# [WHAT TO PRODUCE]
Look through the data that follows and copy each line with the string "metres".

# [GIVEN INFORMATION]

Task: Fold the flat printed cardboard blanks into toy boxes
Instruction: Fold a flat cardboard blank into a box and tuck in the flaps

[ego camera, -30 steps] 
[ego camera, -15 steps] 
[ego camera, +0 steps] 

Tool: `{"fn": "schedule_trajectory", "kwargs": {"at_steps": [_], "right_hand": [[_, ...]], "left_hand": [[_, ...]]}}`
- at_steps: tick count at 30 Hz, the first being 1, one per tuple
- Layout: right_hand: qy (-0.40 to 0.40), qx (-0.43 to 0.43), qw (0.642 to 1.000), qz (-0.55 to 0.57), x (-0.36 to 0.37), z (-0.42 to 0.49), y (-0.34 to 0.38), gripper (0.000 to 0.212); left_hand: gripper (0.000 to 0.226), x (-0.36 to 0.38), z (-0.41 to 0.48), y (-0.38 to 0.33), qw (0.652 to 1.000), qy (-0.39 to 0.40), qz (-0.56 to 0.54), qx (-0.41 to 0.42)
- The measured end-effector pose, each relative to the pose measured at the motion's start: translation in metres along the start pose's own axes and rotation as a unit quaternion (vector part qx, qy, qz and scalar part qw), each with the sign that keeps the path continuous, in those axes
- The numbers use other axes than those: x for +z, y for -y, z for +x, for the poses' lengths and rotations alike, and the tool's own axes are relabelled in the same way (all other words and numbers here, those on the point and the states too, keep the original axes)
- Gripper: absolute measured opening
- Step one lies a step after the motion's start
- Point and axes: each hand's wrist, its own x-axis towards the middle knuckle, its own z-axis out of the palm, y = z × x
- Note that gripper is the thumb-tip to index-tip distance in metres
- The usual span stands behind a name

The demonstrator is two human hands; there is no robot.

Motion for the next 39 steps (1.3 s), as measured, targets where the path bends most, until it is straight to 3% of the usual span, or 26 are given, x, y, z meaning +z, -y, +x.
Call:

# [RESPONSE TO THIS EXERCISE]
- The measured end-effector pose, each relative to the pose measured at the motion's start: translation in metres along the start pose's own axes and rotation as a unit quaternion (vector part qx, qy, qz and scalar part qw), each with the sign that keeps the path continuous, in those axes
- Note that gripper is the thumb-tip to index-tip distance in metres

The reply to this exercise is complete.